[Stored data]
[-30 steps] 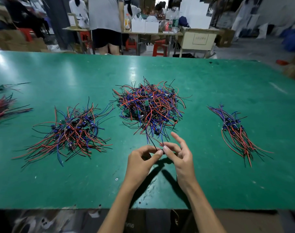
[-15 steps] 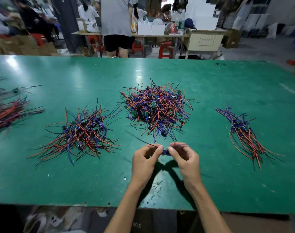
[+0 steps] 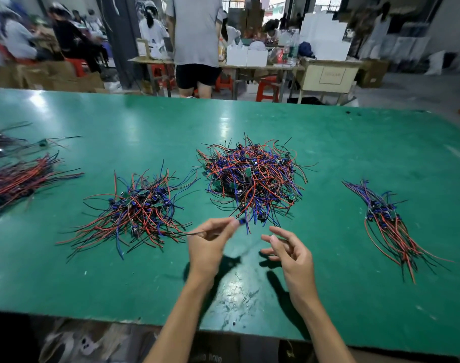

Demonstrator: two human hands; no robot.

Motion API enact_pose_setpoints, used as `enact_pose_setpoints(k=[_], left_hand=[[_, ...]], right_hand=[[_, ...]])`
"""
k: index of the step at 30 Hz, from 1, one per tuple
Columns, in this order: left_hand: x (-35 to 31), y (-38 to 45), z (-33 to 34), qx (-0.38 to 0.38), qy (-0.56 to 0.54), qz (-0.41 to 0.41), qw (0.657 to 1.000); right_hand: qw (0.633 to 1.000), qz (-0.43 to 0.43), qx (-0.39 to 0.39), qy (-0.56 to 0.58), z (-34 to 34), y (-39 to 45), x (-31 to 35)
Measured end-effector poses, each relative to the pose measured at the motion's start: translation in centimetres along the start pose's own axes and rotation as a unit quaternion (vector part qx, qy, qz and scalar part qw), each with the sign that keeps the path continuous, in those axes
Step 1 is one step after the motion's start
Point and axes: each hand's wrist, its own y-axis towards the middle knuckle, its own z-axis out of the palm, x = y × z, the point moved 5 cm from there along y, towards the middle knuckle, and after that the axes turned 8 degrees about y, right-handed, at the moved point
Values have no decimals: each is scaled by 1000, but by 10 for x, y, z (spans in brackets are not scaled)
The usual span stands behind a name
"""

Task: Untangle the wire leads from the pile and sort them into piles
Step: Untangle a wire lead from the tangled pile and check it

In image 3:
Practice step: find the long wooden work table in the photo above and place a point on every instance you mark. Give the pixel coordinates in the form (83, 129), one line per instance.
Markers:
(245, 65)

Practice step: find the dark pillar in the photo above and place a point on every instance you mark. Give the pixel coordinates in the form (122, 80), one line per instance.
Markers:
(120, 37)

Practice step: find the stack of white boxes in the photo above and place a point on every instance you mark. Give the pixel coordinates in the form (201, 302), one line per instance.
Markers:
(324, 37)

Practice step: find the person's right hand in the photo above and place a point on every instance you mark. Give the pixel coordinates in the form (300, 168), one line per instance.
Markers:
(298, 268)

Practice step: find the row of cardboard boxes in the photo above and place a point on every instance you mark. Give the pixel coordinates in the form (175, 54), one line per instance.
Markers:
(48, 77)

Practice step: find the person's left hand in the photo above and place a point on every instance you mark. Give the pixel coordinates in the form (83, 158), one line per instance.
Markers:
(209, 253)

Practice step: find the dark blue bag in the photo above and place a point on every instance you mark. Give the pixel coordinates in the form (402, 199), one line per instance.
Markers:
(306, 50)

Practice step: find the row of white containers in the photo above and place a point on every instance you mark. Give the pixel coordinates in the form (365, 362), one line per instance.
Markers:
(247, 56)

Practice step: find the brown cardboard box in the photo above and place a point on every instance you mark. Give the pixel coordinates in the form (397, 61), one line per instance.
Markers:
(372, 73)

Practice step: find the cream cabinet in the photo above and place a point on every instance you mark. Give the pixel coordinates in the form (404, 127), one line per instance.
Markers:
(330, 77)

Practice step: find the red plastic stool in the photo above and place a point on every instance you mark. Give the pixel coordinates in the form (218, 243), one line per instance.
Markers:
(268, 90)
(158, 75)
(225, 84)
(77, 66)

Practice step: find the person's left forearm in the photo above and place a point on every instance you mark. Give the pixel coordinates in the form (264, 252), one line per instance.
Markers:
(177, 329)

> **Exercise goal**
Nothing but the records above, retyped exactly and stripped of images, should appear in the answer.

> **Exercise result**
[-30 steps] 
[-15 steps] 
[+0 steps] 

Demonstrator: two human hands; no robot.

Motion API enact_pose_setpoints, used as `enact_pose_setpoints(k=[_], left_hand=[[_, ...]], right_hand=[[_, ...]])`
"""
k: index of the step at 30 Hz, from 1, one per tuple
Columns, in this order: left_hand: x (-35 to 31), y (-38 to 45), z (-33 to 34), qx (-0.38 to 0.38), qy (-0.56 to 0.54), qz (-0.41 to 0.41), qw (0.657 to 1.000); right_hand: qw (0.633 to 1.000), qz (-0.43 to 0.43), qx (-0.39 to 0.39), qy (-0.56 to 0.58), z (-34 to 34), y (-39 to 45), x (-31 to 35)
Measured end-effector poses, each relative to the pose measured at the motion's start: translation in centimetres along the start pose's own axes and rotation as a unit quaternion (vector part qx, qy, qz and scalar part qw), each with the sign that keeps the path continuous, in those axes
Step 1 is one step after the motion's start
Point and axes: each hand's wrist, its own y-axis towards the middle knuckle, its own z-axis out of the palm, x = y × z, the point moved 5 cm from there along y, towards the middle knuckle, and after that the axes turned 8 degrees about y, right-handed, at the moved point
Values have no decimals: each is scaled by 1000, but by 10 for x, y, z (spans in brackets are not scaled)
The usual span stands behind a name
"""

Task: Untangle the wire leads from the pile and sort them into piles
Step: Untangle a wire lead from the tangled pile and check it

In image 3:
Practice step: find the long wooden work table in the photo above and place a point on every instance you mark. Give the pixel coordinates in the form (83, 129), one line per instance.
Markers:
(245, 65)

Practice step: find the dark pillar in the photo above and place a point on every instance you mark. Give the pixel coordinates in the form (122, 80), one line per instance.
Markers:
(120, 37)

Practice step: find the stack of white boxes in the photo above and place a point on every instance you mark. Give the pixel coordinates in the form (201, 302), one line per instance.
Markers:
(324, 37)

Practice step: find the person's right hand in the photo above and place a point on every instance you mark. Give the pixel coordinates in the form (300, 168), one line per instance.
Markers:
(298, 268)

Practice step: find the row of cardboard boxes in the photo above and place a point on every instance you mark. Give the pixel coordinates in the form (175, 54), one line per instance.
Markers:
(48, 77)

Practice step: find the person's left hand in the photo above and place a point on every instance you mark. Give the pixel coordinates in the form (83, 158), one line per instance.
Markers:
(209, 253)

Practice step: find the dark blue bag in the photo above and place a point on every instance you mark. Give the pixel coordinates in the form (402, 199), one line per instance.
Markers:
(306, 50)

Practice step: find the row of white containers in the photo above and place a point on every instance you mark. Give the pixel coordinates in the form (365, 362), one line per instance.
Markers:
(247, 56)

Practice step: find the brown cardboard box in the photo above and place a point on every instance you mark. Give the pixel coordinates in the form (397, 61), one line per instance.
Markers:
(372, 73)

Practice step: find the cream cabinet in the photo above and place a point on every instance you mark. Give the pixel coordinates in the form (404, 127), one line per instance.
Markers:
(330, 77)

Practice step: find the red plastic stool in the photo above and place a point on every instance you mark. Give the pixel coordinates in the form (218, 243), one line per instance.
Markers:
(268, 90)
(158, 75)
(225, 84)
(77, 66)

Practice step: find the person's left forearm in the photo above and place a point on every instance you mark. Give the pixel coordinates in the form (264, 252), one line per instance.
Markers:
(177, 329)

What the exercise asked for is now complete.